Mais la voilà enfin ! On décide de s’y poser un peu et de profiter. Les filles jouent. Je me promène un peu. Le soleil est là mais dans un nuage de brume qui fait que c’est tout gris. C’est vraiment bizarre.
Puis on voit au loin une personne tenter la descente par le deuxième chemin (ou il y a eu l’éboulement). Il a dû vouloir absolument passer par là. Franchement sa descente est longue et on a peur pour lui. Il arrive enfin en bas en vie ! Puis en fait il était suivi de ses camarades (scout je pense), une dizaine. Franchement c’était vraiment dangereux !
La remontée est plus simple que ce que l’on pensait.

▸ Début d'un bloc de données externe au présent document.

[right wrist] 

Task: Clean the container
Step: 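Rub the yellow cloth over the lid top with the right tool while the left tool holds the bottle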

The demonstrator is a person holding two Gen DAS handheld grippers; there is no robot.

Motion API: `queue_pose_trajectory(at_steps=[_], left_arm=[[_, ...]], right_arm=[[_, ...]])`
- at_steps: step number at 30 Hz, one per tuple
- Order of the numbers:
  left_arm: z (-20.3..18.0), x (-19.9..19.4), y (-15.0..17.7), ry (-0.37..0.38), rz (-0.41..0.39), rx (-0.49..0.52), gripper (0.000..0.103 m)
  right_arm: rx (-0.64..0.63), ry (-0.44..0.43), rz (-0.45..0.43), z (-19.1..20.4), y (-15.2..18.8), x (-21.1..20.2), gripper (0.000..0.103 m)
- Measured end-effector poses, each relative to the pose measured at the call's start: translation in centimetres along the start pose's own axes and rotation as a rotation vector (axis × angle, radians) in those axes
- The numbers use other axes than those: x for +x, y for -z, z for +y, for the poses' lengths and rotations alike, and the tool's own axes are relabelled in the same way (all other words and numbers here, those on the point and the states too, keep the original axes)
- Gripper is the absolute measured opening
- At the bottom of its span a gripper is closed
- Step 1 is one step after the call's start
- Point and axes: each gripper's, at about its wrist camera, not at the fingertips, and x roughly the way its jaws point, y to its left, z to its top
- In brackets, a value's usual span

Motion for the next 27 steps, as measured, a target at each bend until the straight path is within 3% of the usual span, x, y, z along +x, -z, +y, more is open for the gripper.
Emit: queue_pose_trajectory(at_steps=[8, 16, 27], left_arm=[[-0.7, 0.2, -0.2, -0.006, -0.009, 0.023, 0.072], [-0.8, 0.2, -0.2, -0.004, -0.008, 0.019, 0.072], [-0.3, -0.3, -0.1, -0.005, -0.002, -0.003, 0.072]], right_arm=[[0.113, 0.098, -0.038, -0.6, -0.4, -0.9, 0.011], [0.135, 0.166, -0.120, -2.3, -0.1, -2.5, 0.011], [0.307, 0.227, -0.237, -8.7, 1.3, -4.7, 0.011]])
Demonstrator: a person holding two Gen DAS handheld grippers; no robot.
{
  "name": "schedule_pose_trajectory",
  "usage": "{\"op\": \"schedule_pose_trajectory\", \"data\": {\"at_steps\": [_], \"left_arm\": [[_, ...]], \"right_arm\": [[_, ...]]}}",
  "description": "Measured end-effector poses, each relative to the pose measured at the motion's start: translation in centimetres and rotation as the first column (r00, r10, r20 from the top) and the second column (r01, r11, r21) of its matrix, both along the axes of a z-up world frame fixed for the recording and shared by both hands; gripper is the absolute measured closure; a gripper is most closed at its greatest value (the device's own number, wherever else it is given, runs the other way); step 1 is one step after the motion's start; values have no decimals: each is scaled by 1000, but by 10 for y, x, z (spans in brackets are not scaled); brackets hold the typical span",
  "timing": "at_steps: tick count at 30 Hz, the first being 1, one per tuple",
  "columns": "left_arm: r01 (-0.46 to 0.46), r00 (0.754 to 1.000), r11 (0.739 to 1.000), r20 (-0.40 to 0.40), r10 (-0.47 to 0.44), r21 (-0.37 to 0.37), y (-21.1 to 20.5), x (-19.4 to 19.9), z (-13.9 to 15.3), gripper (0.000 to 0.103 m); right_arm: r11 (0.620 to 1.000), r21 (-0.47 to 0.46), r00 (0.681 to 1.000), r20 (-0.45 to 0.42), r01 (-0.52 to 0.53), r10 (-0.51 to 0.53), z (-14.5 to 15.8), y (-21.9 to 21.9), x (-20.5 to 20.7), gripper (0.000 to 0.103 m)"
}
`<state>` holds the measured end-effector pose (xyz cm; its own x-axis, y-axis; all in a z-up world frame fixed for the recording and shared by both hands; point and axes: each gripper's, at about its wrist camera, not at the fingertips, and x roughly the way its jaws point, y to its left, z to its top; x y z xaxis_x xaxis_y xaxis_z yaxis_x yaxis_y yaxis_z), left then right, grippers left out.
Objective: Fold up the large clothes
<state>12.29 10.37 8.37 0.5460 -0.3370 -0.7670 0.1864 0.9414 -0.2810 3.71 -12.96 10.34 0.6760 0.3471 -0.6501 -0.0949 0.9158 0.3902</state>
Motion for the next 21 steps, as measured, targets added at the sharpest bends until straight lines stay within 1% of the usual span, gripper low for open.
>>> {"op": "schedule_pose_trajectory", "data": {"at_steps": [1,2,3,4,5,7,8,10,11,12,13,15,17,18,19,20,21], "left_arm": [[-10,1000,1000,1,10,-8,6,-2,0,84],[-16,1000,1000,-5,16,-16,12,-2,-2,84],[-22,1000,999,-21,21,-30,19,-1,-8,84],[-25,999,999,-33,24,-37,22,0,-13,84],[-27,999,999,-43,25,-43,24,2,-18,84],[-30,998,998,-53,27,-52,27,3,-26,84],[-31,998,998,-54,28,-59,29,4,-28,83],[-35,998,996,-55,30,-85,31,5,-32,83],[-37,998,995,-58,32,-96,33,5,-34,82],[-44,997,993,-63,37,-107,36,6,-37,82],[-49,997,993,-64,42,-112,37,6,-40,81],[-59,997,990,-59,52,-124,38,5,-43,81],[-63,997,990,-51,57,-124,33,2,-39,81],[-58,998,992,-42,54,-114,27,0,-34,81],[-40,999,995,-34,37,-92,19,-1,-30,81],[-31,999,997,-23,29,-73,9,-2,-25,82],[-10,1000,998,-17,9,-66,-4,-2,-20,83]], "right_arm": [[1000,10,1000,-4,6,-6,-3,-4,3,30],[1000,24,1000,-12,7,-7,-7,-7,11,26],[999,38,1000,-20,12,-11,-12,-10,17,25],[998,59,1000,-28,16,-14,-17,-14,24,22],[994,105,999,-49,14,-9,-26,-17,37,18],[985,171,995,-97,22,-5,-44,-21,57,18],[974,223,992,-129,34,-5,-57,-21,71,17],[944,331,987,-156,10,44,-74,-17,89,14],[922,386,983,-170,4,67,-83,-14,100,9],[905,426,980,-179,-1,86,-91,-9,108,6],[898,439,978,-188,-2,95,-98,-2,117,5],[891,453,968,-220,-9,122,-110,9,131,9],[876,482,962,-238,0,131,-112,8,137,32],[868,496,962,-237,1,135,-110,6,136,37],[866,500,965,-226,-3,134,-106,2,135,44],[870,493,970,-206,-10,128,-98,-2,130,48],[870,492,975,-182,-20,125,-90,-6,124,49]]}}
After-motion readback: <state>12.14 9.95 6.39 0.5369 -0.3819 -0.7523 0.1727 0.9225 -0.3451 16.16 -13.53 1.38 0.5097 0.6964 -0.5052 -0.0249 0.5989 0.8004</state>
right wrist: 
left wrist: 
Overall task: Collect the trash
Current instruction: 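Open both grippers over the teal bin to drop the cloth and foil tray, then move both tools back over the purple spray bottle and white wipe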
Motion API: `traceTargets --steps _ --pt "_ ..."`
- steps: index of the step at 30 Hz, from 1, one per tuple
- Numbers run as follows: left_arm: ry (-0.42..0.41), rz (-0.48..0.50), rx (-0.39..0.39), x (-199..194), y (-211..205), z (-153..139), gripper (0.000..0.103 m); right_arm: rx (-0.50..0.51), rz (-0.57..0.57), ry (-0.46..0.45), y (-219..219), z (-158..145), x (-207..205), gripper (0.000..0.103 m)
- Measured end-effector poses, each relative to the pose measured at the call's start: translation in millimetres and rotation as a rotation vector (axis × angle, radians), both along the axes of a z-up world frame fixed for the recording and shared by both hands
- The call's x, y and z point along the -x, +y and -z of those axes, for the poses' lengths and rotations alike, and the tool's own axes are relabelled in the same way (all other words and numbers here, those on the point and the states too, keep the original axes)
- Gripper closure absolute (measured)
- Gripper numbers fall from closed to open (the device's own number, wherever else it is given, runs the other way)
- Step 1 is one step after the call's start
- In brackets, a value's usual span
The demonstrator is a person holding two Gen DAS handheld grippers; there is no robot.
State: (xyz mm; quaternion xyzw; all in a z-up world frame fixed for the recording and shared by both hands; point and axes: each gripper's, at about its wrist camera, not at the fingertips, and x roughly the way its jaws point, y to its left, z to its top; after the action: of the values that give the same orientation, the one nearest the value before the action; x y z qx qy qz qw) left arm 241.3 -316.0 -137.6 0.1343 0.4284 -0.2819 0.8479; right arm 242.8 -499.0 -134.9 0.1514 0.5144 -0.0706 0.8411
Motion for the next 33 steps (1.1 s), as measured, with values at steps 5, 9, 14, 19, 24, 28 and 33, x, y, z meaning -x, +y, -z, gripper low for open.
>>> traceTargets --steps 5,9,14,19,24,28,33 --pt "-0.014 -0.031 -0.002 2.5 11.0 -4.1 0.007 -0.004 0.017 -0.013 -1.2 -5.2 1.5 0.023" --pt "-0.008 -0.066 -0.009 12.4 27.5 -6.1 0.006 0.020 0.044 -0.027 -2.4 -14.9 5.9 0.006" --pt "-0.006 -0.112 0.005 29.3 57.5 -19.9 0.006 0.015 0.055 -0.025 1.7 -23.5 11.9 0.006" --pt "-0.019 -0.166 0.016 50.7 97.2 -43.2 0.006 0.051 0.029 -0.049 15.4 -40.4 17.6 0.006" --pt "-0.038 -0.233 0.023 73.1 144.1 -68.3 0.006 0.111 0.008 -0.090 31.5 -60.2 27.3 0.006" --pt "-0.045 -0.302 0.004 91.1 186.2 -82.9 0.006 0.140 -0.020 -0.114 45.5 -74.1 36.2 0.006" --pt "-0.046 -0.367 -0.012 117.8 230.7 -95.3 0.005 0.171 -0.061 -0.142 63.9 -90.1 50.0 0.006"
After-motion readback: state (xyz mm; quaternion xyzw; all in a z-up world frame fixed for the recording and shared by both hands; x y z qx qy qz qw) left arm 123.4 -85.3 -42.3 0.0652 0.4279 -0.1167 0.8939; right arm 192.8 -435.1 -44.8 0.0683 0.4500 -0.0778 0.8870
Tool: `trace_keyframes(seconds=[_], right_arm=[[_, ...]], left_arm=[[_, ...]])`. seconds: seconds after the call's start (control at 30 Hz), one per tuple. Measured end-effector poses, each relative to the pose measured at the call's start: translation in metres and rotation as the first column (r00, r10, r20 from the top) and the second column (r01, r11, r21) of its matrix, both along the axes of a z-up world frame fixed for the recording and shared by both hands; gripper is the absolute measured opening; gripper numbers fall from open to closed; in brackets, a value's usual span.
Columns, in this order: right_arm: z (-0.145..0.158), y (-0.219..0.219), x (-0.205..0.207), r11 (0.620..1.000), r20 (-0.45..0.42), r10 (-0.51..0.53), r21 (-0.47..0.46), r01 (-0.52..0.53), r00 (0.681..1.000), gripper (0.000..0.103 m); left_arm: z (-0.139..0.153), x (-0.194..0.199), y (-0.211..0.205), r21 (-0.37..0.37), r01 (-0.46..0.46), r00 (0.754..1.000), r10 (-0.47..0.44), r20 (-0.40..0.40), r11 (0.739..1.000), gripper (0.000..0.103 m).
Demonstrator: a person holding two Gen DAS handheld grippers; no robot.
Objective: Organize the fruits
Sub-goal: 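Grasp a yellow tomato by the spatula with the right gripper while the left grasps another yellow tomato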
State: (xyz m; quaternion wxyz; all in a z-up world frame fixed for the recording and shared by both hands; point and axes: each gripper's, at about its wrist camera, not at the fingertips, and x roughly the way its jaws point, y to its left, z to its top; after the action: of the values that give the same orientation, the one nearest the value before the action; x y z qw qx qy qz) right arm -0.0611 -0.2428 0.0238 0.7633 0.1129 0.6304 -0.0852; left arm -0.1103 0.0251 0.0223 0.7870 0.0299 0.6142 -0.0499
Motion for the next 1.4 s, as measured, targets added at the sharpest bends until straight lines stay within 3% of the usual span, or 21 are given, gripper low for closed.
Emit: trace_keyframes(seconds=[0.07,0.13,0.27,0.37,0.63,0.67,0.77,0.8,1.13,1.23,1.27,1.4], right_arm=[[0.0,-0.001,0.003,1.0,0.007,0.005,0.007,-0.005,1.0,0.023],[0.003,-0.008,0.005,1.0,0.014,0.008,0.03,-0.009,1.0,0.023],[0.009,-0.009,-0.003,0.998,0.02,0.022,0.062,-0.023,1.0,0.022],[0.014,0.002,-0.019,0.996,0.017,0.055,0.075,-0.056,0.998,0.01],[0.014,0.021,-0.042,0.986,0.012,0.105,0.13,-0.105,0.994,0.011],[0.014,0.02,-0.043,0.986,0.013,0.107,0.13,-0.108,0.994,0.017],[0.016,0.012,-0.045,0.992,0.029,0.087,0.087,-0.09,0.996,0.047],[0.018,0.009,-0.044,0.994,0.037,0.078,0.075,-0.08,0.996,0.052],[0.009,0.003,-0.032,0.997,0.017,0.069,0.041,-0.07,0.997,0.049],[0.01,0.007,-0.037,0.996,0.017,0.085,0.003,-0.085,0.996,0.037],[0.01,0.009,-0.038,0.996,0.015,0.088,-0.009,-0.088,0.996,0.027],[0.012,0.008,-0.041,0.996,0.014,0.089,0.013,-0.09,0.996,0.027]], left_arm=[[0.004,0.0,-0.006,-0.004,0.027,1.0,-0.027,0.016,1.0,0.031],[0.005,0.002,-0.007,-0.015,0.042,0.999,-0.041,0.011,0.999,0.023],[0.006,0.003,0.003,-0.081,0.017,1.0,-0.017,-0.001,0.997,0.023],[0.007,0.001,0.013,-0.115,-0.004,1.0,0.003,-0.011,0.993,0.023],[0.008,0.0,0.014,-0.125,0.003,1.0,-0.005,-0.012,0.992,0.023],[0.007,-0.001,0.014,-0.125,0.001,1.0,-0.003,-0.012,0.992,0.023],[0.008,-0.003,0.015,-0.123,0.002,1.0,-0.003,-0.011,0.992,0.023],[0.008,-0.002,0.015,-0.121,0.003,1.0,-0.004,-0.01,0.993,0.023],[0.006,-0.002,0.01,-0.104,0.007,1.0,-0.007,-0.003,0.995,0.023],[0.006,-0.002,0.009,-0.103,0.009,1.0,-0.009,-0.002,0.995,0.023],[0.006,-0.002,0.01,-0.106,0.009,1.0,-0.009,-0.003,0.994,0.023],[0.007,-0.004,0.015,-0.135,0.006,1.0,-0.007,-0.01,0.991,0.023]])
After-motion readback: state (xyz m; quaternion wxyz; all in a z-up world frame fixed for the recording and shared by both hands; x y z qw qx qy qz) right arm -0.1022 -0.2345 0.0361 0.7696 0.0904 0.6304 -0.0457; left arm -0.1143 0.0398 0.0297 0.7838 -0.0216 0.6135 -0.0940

A la fin de la randonnée, une vendeuse de jus d’orange est là. Elle nous presse ses oranges, nous le mets en bouteille et que ça fait du bien !
Une fois en
voiture je cherche où dormir. On veut un
camping pour prendre une douche.
On file donc bien au sud de Lisbonne pour se rapprocher au plus près de la visite du lendemain.
De mémoire on a payé 13€ la nuit. Tout content on se prépare à aller à la douche et là HORREUR.

Il fait froid, ça fait douches qui datent de la guerre. C’est 0,50ct les 6 min sauf que Cassandre au bout de 2 min c’était toujours froid donc dur pour elle. Le temps de l’essuyer et tout ça et bien plus de crédit. Pas grave car on préfère changer de douche.
Constance a droit à une douche chaude et moi aussi. Mais franchement les douches font peur. Arghhh Au moins on est propre (ou presque).
Bon il faut bien passer par là mais il faut laver notre linge. La ville la plus proche est Santana. Ça va très vite, la laverie est neuve. On paie par cb à une borne et la machine se met en route ? Ça ne dure pas longtemps puis on passe au séchage. Franchement ça a pris moins d’une heure.
Nico va mettre le linge plié dans la
voiture puis on se dirige vers un restaurant italien. Pas envie de cuisiner et manger dans le noir ce soir.
On mangera à la Vespina. Ou la bière coûte moins cher que le coca. Constance prendre une demi part de lasagne, Cassandre un hamburger et nous une pizza. Moi j’ai pris une base crème crevette, jambon, oignons, ananas, œuf. Et Nico, épinards, champignon, crevettes. Elles étaient très bonnes. On en a eu pour 37€ environ.
Pizza de Nico
Ma pizza
Retour à la tente ou on se pose tranquillement.